(About this task):
The data below is to be written out exactly, with no pictures.

※

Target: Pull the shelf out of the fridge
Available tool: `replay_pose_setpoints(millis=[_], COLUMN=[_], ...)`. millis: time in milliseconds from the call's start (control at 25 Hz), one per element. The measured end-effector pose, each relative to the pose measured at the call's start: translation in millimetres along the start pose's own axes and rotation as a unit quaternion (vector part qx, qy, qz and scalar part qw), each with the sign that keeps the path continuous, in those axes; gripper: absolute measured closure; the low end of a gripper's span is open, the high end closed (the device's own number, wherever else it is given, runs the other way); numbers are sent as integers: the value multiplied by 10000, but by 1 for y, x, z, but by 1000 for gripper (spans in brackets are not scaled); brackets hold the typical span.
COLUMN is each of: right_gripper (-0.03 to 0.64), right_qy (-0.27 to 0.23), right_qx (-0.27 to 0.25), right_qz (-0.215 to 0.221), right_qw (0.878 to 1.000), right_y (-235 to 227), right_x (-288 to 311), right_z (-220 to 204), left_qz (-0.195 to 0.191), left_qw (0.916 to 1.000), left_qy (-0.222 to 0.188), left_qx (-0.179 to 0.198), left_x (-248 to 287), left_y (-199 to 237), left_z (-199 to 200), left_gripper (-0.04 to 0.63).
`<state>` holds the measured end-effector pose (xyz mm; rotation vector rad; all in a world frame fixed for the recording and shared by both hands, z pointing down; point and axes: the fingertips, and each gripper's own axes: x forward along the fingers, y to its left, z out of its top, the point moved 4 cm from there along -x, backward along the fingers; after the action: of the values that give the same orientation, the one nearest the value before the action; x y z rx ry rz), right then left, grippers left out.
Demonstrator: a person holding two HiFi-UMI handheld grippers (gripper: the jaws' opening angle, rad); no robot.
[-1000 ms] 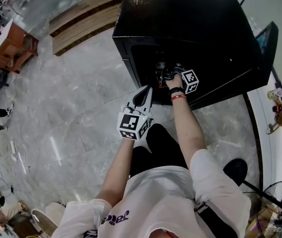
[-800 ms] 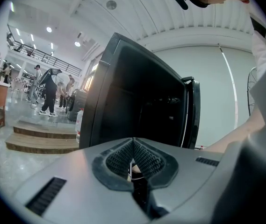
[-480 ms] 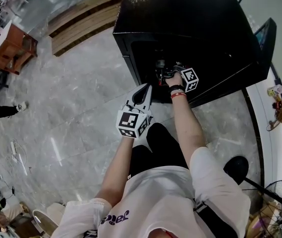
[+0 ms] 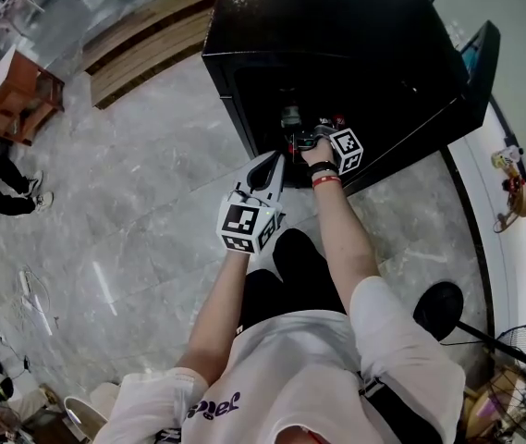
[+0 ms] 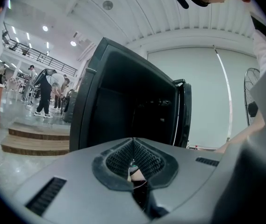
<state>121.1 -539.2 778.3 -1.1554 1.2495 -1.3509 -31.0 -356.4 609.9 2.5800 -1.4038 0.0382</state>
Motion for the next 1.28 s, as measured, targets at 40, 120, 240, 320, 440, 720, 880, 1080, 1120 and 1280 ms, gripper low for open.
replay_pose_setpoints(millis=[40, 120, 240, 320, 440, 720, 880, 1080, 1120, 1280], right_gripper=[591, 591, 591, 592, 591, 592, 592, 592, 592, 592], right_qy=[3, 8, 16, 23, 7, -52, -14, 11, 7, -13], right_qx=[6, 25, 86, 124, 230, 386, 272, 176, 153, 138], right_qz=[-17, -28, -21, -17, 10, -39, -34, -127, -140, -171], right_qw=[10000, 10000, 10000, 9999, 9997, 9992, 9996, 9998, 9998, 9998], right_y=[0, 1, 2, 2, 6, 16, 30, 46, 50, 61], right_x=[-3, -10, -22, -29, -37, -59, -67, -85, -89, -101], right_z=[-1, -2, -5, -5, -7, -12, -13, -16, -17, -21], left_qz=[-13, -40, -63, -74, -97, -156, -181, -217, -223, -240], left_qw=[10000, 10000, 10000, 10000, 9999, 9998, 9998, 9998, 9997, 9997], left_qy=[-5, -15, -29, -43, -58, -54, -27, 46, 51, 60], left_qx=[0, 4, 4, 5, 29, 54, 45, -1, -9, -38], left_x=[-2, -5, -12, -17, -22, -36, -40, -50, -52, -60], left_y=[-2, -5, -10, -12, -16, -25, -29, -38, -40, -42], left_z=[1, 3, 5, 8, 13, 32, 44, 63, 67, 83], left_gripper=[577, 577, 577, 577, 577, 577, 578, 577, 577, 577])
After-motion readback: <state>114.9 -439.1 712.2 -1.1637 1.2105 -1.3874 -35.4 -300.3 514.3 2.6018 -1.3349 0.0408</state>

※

(Solution to this exercise):
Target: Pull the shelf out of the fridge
Available tool: `replay_pose_setpoints(millis=[_], COLUMN=[_], ...)`. millis: time in milliseconds from the call's start (control at 25 Hz), one per element. The measured end-effector pose, each relative to the pose measured at the call's start: translation in millimetres along the start pose's own axes and rotation as a unit quaternion (vector part qx, qy, qz and scalar part qw), each with the sign that keeps the path continuous, in those axes; gripper: absolute measured closure; the low end of a gripper's span is open, the high end closed (the device's own number, wherever else it is given, runs the other way); numbers are sent as integers: the value multiplied by 10000, but by 1 for y, x, z, but by 1000 for gripper (spans in brackets are not scaled); brackets hold the typical span.
COLUMN is each of: right_gripper (-0.03 to 0.64), right_qy (-0.27 to 0.23), right_qx (-0.27 to 0.25), right_qz (-0.215 to 0.221), right_qw (0.878 to 1.000), right_y (-235 to 227), right_x (-288 to 311), right_z (-220 to 204), left_qz (-0.195 to 0.191), left_qw (0.916 to 1.000), left_qy (-0.222 to 0.188), left_qx (-0.179 to 0.198), left_x (-248 to 287), left_y (-199 to 237), left_z (-199 to 200), left_gripper (-0.04 to 0.63).
`<state>` holds the measured end-effector pose (xyz mm; rotation vector rad; all in a world frame fixed for the recording and shared by both hands, z pointing down; point and axes: the fingertips, and each gripper's own axes: x forward along the fingers, y to its left, z out of its top, the point moved 4 cm from there along -x, backward along the fingers; after the action: of the values that give the same orientation, the one nearest the value before the action; x y z rx ry rz), right then left, grippers left out.
Demonstrator: a person holding two HiFi-UMI handheld grippers (gripper: the jaws' opening angle, rad); no robot.
[-1000 ms] 
[-800 ms] 
[-480 ms] 
[+0 ms] 
[+0 ms] 
<state>121.1 -539.2 778.3 -1.1554 1.2495 -1.3509 -31.0 -356.4 609.9 2.5800 -1.4038 0.0382</state>
Motion for the next 1.28 s, as measured, targets at 40, 120, 240, 320, 440, 720, 880, 1080, 1120 and 1280 ms, gripper low for open.
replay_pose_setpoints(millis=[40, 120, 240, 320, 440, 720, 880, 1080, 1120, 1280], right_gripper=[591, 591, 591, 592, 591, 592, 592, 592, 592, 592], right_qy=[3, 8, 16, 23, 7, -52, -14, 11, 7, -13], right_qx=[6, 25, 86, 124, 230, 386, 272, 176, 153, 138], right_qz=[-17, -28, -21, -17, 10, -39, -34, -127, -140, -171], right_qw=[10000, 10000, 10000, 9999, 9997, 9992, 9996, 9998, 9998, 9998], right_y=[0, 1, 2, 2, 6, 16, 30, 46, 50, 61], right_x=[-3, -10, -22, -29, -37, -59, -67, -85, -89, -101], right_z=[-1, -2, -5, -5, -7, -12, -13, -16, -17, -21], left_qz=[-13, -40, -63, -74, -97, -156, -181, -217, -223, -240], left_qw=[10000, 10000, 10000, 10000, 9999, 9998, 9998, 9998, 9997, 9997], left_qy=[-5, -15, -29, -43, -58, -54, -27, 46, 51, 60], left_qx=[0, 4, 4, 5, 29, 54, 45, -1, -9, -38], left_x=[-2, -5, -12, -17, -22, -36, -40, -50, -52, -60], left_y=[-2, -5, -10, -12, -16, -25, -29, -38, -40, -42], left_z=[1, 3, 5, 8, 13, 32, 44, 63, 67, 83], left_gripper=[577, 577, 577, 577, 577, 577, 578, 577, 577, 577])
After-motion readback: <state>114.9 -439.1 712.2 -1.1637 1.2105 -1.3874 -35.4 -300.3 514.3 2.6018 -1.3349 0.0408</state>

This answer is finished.